Exercise aim
Every line of the data that includes "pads" should be copied out.

Material for this exercise

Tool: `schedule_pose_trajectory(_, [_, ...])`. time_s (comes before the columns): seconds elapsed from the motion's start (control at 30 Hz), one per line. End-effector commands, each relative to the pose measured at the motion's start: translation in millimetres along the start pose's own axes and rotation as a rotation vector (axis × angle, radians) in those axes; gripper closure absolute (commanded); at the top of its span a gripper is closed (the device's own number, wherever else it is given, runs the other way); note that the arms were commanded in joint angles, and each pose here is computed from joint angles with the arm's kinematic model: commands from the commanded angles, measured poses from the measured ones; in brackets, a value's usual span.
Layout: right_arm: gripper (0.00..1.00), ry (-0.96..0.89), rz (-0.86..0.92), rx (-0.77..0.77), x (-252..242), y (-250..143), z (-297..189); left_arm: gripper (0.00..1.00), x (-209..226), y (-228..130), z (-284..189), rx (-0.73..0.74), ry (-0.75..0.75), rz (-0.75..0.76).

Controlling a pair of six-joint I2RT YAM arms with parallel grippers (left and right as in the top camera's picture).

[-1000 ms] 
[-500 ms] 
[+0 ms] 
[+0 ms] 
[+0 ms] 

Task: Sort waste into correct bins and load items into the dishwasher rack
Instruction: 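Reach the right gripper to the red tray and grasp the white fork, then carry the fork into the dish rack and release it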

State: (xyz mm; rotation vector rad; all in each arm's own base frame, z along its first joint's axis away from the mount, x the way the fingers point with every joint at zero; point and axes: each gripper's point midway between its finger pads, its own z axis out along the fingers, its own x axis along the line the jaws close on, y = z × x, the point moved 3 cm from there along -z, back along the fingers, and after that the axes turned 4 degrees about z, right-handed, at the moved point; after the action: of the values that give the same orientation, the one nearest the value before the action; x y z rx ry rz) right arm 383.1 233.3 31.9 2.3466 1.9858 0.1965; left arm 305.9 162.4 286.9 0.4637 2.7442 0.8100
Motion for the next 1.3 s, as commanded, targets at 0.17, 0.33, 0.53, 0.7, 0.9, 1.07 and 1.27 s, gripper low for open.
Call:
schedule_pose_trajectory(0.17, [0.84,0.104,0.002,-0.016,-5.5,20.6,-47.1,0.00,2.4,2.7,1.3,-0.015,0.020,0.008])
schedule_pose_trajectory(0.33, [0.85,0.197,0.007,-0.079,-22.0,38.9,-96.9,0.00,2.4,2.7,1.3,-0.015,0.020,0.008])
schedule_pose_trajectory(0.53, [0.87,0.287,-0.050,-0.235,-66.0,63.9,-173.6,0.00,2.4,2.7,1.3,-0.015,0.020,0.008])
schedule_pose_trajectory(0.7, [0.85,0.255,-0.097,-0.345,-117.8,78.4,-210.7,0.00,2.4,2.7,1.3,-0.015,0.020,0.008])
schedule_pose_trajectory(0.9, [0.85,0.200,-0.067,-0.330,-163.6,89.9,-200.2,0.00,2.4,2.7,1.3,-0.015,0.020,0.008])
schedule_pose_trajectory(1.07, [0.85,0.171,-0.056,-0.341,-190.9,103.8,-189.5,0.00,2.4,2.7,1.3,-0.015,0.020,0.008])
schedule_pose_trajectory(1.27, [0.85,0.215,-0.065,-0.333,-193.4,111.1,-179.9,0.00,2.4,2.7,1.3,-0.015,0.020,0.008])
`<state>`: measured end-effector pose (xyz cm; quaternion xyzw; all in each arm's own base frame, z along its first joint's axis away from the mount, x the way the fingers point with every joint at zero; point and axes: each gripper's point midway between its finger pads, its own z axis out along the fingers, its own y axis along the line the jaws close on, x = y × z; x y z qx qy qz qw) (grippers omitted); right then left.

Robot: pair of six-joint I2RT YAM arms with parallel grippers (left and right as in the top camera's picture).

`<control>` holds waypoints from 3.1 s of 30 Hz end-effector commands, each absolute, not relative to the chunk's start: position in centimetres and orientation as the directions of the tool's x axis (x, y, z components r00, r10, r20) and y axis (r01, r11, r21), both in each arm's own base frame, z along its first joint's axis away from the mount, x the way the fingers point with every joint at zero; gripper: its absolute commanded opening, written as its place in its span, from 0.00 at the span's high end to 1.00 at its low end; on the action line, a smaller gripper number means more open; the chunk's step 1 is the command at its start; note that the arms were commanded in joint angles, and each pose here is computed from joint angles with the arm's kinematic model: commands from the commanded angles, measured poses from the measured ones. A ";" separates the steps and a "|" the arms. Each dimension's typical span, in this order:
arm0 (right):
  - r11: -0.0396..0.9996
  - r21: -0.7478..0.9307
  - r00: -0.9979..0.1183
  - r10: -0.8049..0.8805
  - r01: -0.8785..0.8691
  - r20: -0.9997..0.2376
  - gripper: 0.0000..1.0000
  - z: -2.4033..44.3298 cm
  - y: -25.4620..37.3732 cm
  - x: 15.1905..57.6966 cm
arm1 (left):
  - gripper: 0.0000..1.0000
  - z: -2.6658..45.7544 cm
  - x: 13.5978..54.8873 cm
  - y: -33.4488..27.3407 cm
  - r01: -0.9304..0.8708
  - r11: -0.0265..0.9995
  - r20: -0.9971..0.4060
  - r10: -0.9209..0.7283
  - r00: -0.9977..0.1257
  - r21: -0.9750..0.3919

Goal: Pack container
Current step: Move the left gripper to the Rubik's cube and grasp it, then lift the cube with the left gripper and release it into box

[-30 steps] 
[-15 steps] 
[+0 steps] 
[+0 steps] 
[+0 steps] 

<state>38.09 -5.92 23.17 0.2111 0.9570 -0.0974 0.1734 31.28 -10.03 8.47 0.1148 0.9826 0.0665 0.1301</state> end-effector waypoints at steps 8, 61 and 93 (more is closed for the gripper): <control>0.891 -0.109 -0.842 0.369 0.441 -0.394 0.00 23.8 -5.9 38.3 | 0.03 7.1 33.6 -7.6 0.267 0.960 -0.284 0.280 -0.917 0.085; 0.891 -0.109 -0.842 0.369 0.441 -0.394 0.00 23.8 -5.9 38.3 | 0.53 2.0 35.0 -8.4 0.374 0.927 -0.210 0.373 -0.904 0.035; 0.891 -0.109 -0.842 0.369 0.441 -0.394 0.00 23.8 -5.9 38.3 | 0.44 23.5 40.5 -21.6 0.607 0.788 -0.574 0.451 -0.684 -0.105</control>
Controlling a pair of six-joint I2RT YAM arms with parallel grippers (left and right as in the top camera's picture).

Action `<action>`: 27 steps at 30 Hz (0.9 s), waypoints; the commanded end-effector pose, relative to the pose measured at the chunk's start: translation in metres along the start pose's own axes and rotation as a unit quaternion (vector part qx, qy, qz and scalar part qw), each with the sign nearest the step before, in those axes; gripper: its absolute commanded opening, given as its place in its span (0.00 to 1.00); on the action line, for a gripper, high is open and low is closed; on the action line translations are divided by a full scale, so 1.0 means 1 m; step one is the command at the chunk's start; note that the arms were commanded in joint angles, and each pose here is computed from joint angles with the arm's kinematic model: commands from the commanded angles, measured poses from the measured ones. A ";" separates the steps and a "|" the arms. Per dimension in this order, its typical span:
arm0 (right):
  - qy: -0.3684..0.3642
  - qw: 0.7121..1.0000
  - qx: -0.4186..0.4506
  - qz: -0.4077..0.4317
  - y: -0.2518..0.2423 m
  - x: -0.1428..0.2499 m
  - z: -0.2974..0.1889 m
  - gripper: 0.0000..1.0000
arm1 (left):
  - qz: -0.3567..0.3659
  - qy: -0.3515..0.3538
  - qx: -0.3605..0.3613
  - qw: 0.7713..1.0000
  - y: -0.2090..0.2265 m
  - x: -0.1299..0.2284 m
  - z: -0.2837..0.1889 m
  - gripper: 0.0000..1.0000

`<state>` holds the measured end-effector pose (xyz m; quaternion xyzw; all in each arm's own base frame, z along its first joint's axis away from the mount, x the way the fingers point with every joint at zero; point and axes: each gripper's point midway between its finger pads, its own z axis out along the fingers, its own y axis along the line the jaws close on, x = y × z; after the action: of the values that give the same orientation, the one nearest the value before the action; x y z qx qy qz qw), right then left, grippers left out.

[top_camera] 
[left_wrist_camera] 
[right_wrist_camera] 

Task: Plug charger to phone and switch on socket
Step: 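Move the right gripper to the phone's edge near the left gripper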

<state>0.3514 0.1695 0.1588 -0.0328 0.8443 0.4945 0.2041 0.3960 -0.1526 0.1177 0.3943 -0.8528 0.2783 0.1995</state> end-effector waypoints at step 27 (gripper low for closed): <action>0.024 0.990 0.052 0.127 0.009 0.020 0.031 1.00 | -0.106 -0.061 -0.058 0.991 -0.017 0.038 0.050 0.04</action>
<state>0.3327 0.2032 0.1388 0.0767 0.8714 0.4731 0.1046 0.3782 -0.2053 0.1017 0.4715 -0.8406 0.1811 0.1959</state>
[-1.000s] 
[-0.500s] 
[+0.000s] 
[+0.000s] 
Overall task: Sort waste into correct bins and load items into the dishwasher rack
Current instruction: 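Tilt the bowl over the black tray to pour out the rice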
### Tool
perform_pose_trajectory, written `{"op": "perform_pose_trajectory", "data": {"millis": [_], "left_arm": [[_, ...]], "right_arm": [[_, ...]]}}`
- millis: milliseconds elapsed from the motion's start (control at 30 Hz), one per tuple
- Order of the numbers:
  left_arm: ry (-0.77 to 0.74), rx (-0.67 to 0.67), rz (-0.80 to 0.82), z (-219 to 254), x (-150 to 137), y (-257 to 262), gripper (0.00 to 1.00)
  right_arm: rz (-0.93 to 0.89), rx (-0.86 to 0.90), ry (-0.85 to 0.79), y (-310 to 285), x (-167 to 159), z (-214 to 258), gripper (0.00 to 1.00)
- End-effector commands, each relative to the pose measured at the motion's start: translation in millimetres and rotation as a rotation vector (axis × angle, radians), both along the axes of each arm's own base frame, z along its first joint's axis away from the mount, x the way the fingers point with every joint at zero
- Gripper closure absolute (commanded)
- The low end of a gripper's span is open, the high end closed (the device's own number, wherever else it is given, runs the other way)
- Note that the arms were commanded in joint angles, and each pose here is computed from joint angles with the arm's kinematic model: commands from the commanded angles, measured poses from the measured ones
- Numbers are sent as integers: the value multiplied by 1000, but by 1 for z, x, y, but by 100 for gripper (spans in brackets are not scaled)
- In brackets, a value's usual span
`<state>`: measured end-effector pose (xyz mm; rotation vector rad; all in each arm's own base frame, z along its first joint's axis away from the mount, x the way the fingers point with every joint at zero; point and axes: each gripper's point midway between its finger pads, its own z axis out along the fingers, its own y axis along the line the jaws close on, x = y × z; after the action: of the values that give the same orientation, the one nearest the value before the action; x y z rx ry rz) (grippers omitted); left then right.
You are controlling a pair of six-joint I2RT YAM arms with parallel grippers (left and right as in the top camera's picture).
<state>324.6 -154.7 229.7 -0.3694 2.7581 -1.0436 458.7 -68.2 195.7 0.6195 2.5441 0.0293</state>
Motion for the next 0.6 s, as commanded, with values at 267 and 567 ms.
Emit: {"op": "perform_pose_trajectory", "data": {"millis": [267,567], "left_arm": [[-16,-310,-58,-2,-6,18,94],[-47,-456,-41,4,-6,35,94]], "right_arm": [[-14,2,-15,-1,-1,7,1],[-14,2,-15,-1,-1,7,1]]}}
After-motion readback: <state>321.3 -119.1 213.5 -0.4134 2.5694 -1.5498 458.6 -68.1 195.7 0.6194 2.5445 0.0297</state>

Solution to the problem
State: (xyz mm; rotation vector rad; all in each arm's own base frame, z along its first joint's axis away from the mount, x the way the fingers point with every joint at zero; point and axes: each gripper's point midway between its finger pads, its own z axis out along the fingers, its own x axis along the line the jaws close on, y = z × x, the point moved 3 cm from there along -z, back along the fingers, and after that the axes turned 4 degrees about z, right-handed, at the moved point; after the action: of the values that give the same orientation, the one nearest the value before the action; x y z rx ry rz) right arm 383.1 233.3 31.9 2.3466 1.9858 0.1965; left arm 305.9 162.4 286.9 0.4637 2.7442 0.8100
`<state>`: measured end-effector pose (xyz cm; quaternion xyzw; all in each arm's own base frame, z along its first joint's axis away from the mount, x the way the fingers point with every joint at zero; point and axes: each gripper's point midway between its finger pads, its own z axis out along the fingers, its own y axis along the line the jaws close on, x = y × z; x y z qx qy qz qw) (grippers omitted); right then left.
`<state>` holds the measured end-effector pose (xyz m; quaternion xyzw; all in each arm's own base frame, z along its first joint's axis away from the mount, x the way the fingers point with every joint at zero; point and axes: each gripper's point midway between its finger pads, its own z axis out along the fingers, its own y axis along the line the jaws close on, x = y × z; after the action: of the values that give the same orientation, the one nearest the value before the action; x y z qx qy qz qw), right then left, grippers left out.
`<state>`: measured end-effector pose (xyz mm; rotation vector rad; all in each arm's own base frame, z along its first joint's axis away from the mount, x the way the fingers point with every joint at zero; point and axes: each gripper's point midway between its finger pads, its own z axis out along the fingers, its own y axis along the line the jaws close on, x = y × z; after the action: of the values that give the same orientation, the one nearest the value before the action; x y z rx ry rz) (grippers omitted); left then right.

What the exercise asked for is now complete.